“Today is a holiday in Massachusetts: Patriots’ Day,” President Obama said, addressing the nation Monday evening after explosions in Boston killed two and injured 86. “It’s a day that celebrates the free and fiercely independent spirit that this great American city of Boston has reflected from the earliest days of our nation.”
The president was careful not to call Monday’s explosions “terrorist attacks.” But a White House official who spoke with NBC News said “any event with multiple explosive devices—as this appears to be—is clearly an act of terror.”
“A thorough investigation will have to determine whether it was planned and carried out by a terrorist group, foreign or domestic,” the official said.
To Bostonians, Patriots’ Day is synonymous with Marathon Monday.
But to anti-governments extremists, Patriots’ Day means something entirely different.
Patriots’ Day—a public holiday in Massachusetts and Maine held on the third Monday of April—marks the first shots fired in the Revolutionary War.

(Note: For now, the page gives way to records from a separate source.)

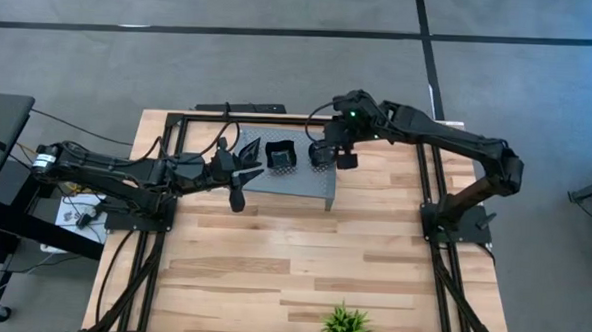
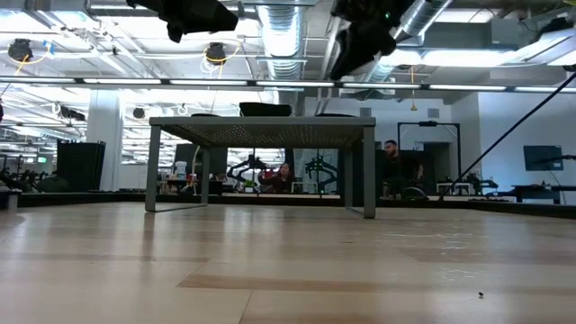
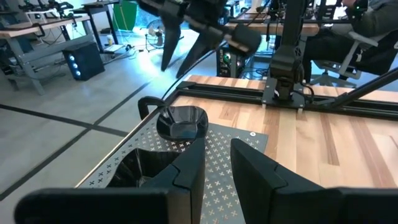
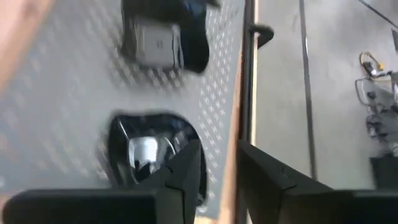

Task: Pick & Place Mini shaped plates
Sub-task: Return to Home Position

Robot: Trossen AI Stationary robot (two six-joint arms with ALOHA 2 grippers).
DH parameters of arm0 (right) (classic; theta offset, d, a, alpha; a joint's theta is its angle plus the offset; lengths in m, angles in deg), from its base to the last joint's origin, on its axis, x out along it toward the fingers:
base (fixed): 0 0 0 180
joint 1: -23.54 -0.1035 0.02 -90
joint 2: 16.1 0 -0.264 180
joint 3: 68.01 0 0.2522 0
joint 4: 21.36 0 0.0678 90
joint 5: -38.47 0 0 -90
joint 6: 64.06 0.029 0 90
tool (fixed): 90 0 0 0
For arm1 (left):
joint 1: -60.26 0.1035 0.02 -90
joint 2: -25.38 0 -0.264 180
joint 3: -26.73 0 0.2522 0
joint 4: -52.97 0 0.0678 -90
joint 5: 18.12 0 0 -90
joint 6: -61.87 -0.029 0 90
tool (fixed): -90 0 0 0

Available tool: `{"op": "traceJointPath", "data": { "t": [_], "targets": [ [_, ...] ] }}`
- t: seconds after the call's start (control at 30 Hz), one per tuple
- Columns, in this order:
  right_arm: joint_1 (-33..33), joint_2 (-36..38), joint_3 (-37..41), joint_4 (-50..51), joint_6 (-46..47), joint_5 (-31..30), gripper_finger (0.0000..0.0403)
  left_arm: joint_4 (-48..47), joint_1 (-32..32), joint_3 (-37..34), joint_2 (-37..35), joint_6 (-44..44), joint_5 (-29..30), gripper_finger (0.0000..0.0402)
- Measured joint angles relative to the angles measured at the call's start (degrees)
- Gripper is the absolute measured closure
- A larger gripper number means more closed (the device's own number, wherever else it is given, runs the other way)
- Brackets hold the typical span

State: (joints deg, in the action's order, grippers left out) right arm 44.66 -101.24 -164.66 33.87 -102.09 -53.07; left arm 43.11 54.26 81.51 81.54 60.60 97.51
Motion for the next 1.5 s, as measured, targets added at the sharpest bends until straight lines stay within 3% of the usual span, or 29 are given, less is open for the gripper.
{"op": "traceJointPath", "data": {
  "t": [0.13, 0.27, 0.4, 0.57, 0.67, 0.83, 0.97, 1.13, 1.5],
  "targets": [
    [-3.21, 1.87, -1.68, 2.13, 4.04, 0.03, 0.0301, 0.00, 0.00, 0.00, -0.55, -3.65, 0.00, 0.0323],
    [-4.71, 6.60, -2.35, 5.58, 7.46, 0.68, 0.0301, -2.19, -0.01, -0.02, -5.68, -6.97, 1.43, 0.0323],
    [-3.01, 14.95, 1.86, 7.02, 10.28, 8.77, 0.0301, -7.98, 0.00, -0.81, -15.29, -7.07, 1.77, 0.0323],
    [1.19, 27.22, 19.61, -8.28, 14.10, 25.36, 0.0305, -9.00, 0.00, -10.46, -30.73, -6.93, 0.70, 0.0323],
    [3.11, 34.45, 33.03, -22.29, 17.81, 25.25, 0.0310, -9.14, 0.00, -15.85, -40.93, -2.96, -1.32, 0.0323],
    [5.09, 44.09, 50.01, -37.00, 25.38, 20.91, 0.0317, -8.71, -0.03, -21.25, -56.24, -5.30, -11.80, 0.0323],
    [5.24, 50.66, 59.10, -44.31, 29.78, 20.96, 0.0317, -7.86, -0.08, -22.67, -53.32, -4.43, -17.52, 0.0323],
    [4.83, 57.62, 68.67, -52.17, 33.47, 20.50, 0.0316, -4.96, -0.03, -26.85, -49.49, -3.03, -18.41, 0.0323],
    [4.81, 70.66, 81.69, -57.27, 37.95, 16.50, 0.0316, 4.34, 0.00, -37.30, -53.89, -3.25, -18.45, 0.0323]
  ]
}}
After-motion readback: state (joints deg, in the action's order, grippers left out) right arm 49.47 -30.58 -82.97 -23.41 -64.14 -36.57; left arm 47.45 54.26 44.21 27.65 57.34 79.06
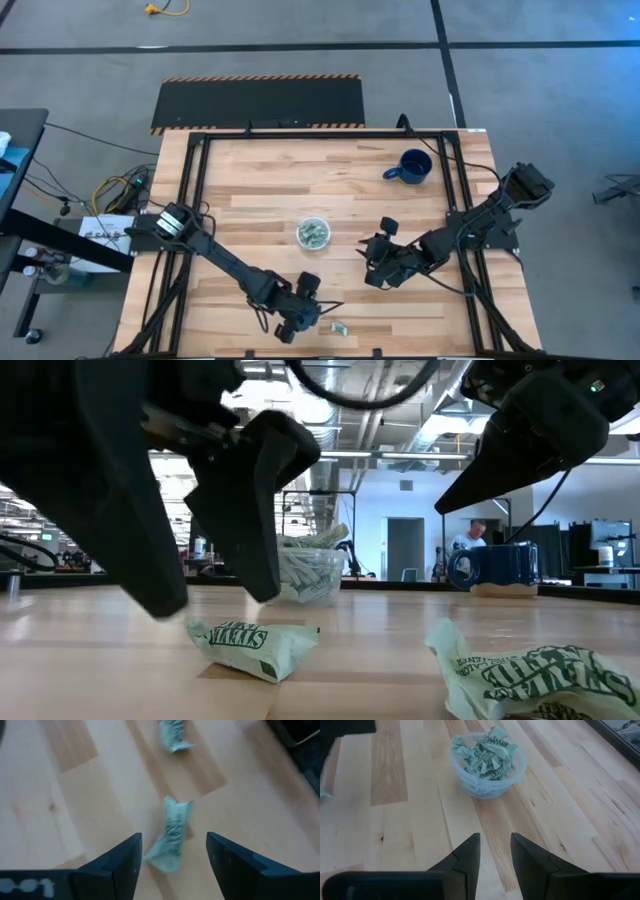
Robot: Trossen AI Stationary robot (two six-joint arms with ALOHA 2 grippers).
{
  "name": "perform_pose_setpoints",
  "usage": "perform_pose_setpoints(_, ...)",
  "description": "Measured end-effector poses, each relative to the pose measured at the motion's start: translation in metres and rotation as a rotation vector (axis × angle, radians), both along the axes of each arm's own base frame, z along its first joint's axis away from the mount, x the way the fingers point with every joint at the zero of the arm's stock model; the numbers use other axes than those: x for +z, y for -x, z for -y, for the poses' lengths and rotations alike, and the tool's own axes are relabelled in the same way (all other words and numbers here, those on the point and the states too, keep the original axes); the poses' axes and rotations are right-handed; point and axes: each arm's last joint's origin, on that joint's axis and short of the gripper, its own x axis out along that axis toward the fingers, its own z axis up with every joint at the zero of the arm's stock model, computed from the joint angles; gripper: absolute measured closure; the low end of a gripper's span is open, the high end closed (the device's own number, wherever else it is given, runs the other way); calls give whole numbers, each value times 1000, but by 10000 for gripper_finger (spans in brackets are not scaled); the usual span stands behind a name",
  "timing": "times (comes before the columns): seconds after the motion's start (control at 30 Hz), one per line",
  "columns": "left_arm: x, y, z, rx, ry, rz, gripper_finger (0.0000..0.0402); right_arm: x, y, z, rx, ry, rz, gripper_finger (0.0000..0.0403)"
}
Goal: Pick and place items into bin
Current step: Put the stevia packet into the transparent bin
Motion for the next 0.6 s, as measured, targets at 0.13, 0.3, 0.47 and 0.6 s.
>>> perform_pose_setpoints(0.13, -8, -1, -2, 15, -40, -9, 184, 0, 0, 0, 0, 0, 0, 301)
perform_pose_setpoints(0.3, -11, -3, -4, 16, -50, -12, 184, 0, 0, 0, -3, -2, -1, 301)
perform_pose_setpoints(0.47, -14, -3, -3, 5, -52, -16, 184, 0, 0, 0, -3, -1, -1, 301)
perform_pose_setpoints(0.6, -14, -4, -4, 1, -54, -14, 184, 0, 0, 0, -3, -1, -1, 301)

It was Patriots’ Day on April 19, 1993, when the Mount Carmel Center in Waco, Texas, went up in flames, allegedly on the orders of Branch Davidian leader David Koresh. At least 72 people died. At the time of the fire, the group was locked in a stand-off with federal agents.
It was two days after Patriots’ Day–April 19, 1995–when Timothy McVeigh detonated a bomb made of fertilizer, diesel fuel, and other chemicals outside a federal building in Oklahoma City, killing 168 people.